With so many retailers and manufacturers embracing RFID tracking throughout the supply chain, there is a strong assumption that an RFID label is still connected to the product it is supposed to be connected with. One vendor—Mikoh—is trying to challenge that assumption.
Today’s barcode is relatively easy to replicate and fake with an ordinary laptop, a small scanner and a low-cost inkjet printer. RFID labels are much more difficult to copy but, fortunately for would-be thieves, they are usually quite easy to remove and reaffix to something else.
“There is no physical security in them at all. It’s very easy to move the tags from item to item,” said Peter Atherton, Mikoh’s Chief Technology Officer. “If you look at the benefits that RFID has to offer, those benefits are always greatest when RFID systems are automated to the maximum possible extent.”
What Mikoh has created is a supposedly tamper-resistant seal—dubbed Smart & Secure—that would alert monitoring systems when a tag has been moved or changed. The system has two modes: a lower-cost option that will cause the chip to “stop working altogether”; a higher-cost approach where the chip will proactively alert monitoring systems that it’s been tampered with.
Mikoh’s approach, though, assumes that thieves will steal the RFID label itself. If someone grabbed an RFID-labeled bottle off an assembly line, dumped out its content and refilled it with bogus product, Smart & Secure wouldn’t detect anything, unless the Ricoh label had been sealed over the product’s opening.
For that, Mikoh is developing a line of tamper-resistant containers, Atherton said.
How do thieves try and remove stubbornly-affixed RFID chips?

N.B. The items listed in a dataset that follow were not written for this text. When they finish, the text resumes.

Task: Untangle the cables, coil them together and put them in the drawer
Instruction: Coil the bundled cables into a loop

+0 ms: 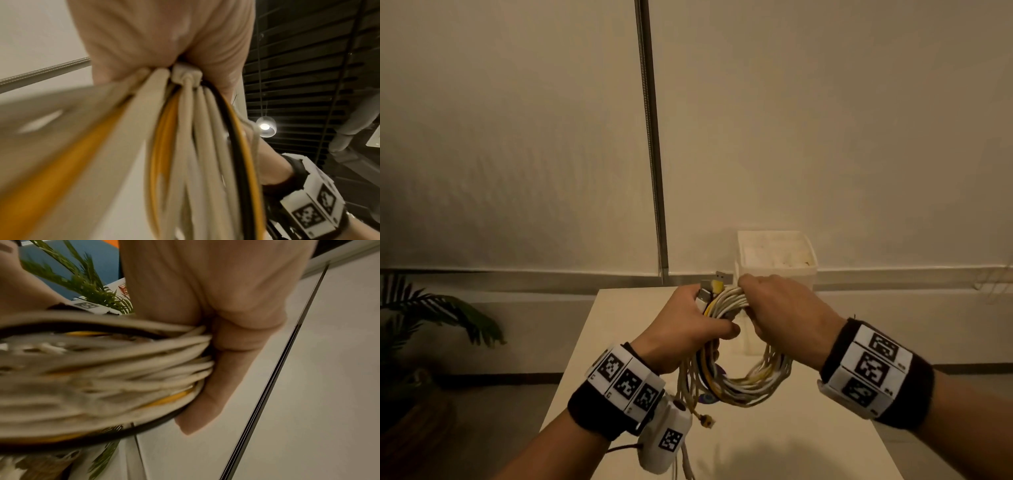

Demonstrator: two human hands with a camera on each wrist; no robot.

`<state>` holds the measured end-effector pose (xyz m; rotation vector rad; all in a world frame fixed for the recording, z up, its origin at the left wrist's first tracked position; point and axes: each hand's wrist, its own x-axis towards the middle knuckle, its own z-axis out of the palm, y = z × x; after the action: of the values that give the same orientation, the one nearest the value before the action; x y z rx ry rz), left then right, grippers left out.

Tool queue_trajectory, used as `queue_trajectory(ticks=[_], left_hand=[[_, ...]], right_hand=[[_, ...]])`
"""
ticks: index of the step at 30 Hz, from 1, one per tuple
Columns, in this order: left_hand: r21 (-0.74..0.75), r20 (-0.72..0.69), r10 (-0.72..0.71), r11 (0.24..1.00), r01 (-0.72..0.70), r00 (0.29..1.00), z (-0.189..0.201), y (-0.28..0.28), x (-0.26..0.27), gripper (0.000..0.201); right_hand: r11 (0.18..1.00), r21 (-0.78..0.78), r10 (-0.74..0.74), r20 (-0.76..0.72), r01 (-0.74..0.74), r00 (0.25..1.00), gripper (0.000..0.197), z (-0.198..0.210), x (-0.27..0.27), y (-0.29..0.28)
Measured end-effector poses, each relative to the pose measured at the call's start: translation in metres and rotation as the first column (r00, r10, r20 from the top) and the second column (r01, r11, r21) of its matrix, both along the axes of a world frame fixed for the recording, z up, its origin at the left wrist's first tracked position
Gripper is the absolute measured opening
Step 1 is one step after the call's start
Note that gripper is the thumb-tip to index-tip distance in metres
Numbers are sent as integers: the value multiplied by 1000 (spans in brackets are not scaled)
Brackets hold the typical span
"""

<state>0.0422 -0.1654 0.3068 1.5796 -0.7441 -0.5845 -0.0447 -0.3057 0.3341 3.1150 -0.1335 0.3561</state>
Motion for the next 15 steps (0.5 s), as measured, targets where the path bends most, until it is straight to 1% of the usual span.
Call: queue_trajectory(ticks=[2,3,4,5,6,7,8,10,12,13,14,15], left_hand=[[32,-7,-11,999,11,1000,-2,0,-4,29],[46,0,-18,999,18,1000,-2,-1,-5,28],[56,16,-28,998,27,999,-2,-2,-6,26],[69,39,-40,997,37,998,-1,-4,-7,22],[79,63,-45,996,40,997,0,-7,-7,20],[94,86,-46,995,38,995,1,-9,-7,21],[112,106,-55,993,43,993,2,-12,-7,23],[147,140,-84,987,63,987,4,-13,-6,27],[170,145,-140,979,115,979,8,-11,-7,32],[180,158,-165,974,136,973,9,-10,-6,36],[176,187,-181,973,148,966,9,-10,-4,37],[189,235,-193,970,150,953,11,-10,-3,35]], right_hand=[[999,35,43,-38,-42,998,11,-2,0,-8],[995,74,77,-51,-73,996,19,1,0,-11],[986,126,117,-67,-107,991,33,5,-1,-13],[973,184,157,-87,-139,984,52,10,-2,-13],[966,203,187,-105,-163,977,71,14,-4,-11],[969,158,207,-115,-188,972,85,16,-5,-6],[973,71,226,-121,-219,967,93,17,-6,0],[961,-65,258,-131,-268,957,96,17,-6,8],[951,-123,269,-130,-285,954,104,17,-6,10],[946,-136,281,-102,-293,954,109,17,-7,10],[939,-162,294,-75,-302,953,112,16,-7,9],[926,-197,317,-52,-321,947,109,14,-7,9]])
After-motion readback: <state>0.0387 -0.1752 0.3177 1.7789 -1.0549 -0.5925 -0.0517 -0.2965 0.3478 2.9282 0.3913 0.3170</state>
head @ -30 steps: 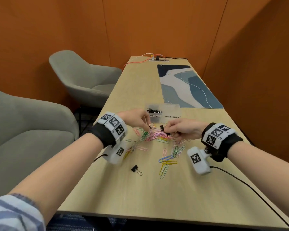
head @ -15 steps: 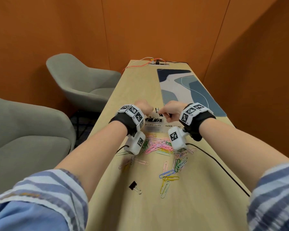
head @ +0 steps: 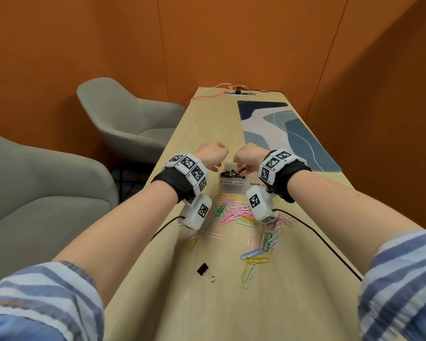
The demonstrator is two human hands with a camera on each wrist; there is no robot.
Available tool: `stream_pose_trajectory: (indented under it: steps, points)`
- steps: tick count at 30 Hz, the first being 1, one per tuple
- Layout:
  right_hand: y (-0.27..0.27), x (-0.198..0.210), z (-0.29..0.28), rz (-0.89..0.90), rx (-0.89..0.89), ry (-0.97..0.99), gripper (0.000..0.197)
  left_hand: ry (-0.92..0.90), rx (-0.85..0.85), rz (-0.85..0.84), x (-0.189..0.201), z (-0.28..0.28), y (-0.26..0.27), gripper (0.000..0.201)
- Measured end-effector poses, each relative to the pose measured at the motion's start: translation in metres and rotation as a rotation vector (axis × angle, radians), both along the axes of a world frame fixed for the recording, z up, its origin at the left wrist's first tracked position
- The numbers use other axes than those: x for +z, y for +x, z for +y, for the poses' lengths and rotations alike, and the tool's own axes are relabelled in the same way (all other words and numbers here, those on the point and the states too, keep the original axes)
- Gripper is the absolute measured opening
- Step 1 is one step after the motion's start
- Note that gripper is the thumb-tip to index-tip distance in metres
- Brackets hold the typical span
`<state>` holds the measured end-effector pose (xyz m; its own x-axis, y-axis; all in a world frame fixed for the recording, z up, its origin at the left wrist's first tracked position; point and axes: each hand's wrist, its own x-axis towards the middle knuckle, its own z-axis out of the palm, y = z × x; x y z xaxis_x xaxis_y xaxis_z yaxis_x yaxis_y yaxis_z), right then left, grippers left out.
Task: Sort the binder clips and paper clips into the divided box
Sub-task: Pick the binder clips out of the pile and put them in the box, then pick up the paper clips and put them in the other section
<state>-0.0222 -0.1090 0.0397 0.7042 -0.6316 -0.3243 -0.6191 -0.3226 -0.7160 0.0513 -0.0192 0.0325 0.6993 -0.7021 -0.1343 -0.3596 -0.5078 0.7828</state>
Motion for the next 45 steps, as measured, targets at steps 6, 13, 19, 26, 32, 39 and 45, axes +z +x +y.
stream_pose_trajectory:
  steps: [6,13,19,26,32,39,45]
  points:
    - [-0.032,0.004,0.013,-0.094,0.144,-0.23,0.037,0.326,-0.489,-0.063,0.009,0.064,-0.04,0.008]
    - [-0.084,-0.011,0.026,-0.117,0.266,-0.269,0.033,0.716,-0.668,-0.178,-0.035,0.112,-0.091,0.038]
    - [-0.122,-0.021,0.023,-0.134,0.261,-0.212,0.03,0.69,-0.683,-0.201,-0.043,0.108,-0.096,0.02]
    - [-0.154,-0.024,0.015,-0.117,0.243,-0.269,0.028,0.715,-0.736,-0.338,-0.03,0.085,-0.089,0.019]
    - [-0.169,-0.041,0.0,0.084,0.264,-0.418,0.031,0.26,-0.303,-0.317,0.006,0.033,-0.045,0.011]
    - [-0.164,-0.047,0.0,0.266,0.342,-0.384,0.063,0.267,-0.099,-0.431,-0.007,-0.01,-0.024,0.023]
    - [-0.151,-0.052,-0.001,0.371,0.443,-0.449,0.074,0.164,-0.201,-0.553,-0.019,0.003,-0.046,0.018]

Atherton says a popular tactic is a temperature attack, perhaps by spraying the chip labels with Freon “and they’ll just snap off.” Less sophisticated thieves will use solvents to dissolve away the adhesive or a simple mechanical attack using razor blades.
Jeff Woods, a research vice president at The Gartner Group, is skeptical that the Mikoh products will make much of a difference, but he agrees that the need for making RFID more secure exists.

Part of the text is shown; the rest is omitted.